- **What needs to be done**
Exactly the lines from the start of the entries through the line with "I need to verify whether any white cup" are required in the output, with no pictures among them.

- **Extracted data entries**

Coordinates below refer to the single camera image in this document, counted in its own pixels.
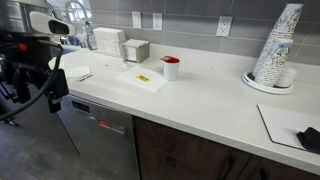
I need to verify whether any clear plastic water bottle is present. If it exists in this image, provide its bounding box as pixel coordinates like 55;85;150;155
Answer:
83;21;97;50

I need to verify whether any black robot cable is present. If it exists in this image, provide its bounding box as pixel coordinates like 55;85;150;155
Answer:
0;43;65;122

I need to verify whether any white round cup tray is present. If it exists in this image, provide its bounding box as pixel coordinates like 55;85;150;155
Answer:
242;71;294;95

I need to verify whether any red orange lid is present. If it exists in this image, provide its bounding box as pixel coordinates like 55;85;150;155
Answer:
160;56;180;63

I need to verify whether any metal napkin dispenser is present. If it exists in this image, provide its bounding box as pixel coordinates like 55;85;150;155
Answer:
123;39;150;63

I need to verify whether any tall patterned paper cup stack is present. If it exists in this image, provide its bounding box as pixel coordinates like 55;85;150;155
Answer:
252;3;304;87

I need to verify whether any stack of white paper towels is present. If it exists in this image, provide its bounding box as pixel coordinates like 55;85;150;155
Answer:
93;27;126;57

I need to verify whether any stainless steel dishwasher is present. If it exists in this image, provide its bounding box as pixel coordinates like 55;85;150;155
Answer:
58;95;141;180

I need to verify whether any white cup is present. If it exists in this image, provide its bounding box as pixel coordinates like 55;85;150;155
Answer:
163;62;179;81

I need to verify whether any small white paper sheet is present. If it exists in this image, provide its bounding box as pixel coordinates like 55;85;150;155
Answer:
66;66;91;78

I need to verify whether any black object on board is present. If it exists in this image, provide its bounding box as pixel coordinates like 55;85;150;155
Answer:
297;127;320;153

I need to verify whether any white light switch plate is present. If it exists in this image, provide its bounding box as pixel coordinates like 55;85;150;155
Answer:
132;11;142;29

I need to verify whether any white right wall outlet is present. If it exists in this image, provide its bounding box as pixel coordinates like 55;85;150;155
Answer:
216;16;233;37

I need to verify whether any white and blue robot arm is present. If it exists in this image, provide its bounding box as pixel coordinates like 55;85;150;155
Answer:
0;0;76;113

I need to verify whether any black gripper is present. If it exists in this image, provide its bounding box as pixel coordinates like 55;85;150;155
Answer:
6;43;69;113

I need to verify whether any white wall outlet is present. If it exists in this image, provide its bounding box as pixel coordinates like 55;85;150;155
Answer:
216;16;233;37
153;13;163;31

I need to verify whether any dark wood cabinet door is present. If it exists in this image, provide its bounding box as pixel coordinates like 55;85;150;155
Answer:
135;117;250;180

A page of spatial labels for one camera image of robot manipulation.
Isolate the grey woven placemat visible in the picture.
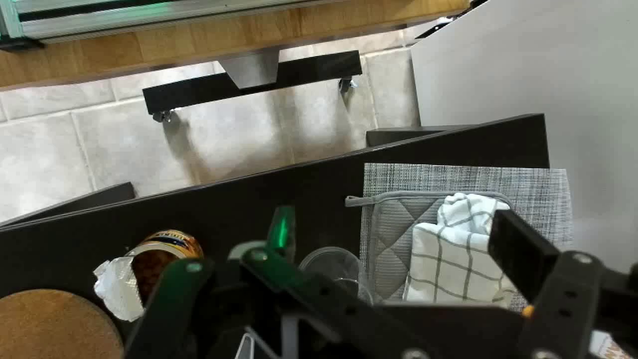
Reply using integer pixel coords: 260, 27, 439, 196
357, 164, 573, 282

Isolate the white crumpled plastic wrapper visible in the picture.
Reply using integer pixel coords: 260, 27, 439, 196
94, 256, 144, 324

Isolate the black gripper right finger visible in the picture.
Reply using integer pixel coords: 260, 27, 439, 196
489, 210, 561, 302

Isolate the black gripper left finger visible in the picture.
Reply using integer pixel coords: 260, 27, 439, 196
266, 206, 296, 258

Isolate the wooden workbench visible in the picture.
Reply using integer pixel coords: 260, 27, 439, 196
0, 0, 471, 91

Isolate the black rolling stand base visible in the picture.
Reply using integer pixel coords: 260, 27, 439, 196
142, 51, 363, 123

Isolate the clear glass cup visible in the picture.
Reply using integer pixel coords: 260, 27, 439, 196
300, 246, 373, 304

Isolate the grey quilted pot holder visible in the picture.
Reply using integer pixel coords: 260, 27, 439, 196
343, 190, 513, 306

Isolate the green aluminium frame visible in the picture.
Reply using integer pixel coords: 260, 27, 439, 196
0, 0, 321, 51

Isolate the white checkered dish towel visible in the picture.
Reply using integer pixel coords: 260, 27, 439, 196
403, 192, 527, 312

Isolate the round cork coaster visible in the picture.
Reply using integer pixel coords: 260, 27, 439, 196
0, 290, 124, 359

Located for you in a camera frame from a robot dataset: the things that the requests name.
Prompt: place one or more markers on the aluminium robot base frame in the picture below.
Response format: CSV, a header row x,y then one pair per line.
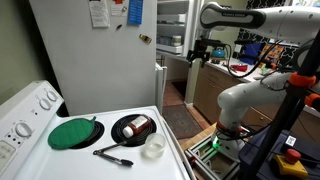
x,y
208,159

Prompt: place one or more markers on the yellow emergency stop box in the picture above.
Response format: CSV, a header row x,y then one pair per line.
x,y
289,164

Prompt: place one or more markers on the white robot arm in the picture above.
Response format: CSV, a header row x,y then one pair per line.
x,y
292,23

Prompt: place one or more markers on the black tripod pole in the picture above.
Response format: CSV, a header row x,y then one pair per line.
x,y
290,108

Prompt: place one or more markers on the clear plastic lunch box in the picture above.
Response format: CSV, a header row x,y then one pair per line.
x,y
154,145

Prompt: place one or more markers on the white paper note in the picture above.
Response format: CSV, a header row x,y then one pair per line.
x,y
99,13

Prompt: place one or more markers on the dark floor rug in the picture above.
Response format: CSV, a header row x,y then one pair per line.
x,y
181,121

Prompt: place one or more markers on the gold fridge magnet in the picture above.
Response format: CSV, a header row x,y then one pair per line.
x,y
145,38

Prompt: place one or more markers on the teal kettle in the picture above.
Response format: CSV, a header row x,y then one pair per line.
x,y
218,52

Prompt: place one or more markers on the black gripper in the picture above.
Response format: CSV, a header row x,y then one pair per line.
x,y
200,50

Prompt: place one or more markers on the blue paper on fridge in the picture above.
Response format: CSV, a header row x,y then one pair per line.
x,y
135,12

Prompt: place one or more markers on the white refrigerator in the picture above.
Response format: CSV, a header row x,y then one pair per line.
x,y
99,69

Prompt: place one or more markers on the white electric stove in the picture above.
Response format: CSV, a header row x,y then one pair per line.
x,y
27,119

- **Your response**
Coordinates below refer to the single camera image in this document, counted in its own pixels.
I need to verify whether any clear plastic water bottle is present. If it exists in this image, provide its bounding box as pixel coordinates like 55;85;150;155
Answer:
83;21;97;50

I need to verify whether any black robot cable is present. If it exists in this image, provide its bounding box as pixel coordinates like 55;85;150;155
Answer:
0;43;65;122

I need to verify whether any white round cup tray is present. If it exists in this image, provide its bounding box as pixel coordinates like 55;85;150;155
Answer:
242;71;294;95

I need to verify whether any red orange lid is present. If it exists in this image, provide its bounding box as pixel coordinates like 55;85;150;155
Answer:
160;56;180;63

I need to verify whether any metal napkin dispenser is present. If it exists in this image, provide its bounding box as pixel coordinates like 55;85;150;155
Answer:
123;39;150;63

I need to verify whether any tall patterned paper cup stack is present. If it exists in this image, provide its bounding box as pixel coordinates like 55;85;150;155
Answer:
252;3;304;87

I need to verify whether any stack of white paper towels is present. If it exists in this image, provide its bounding box as pixel coordinates like 55;85;150;155
Answer:
93;27;126;57

I need to verify whether any stainless steel dishwasher is present. If it exists in this image, provide its bounding box as pixel coordinates like 55;85;150;155
Answer:
58;95;141;180

I need to verify whether any white cup is present. If it exists in this image, provide its bounding box as pixel coordinates like 55;85;150;155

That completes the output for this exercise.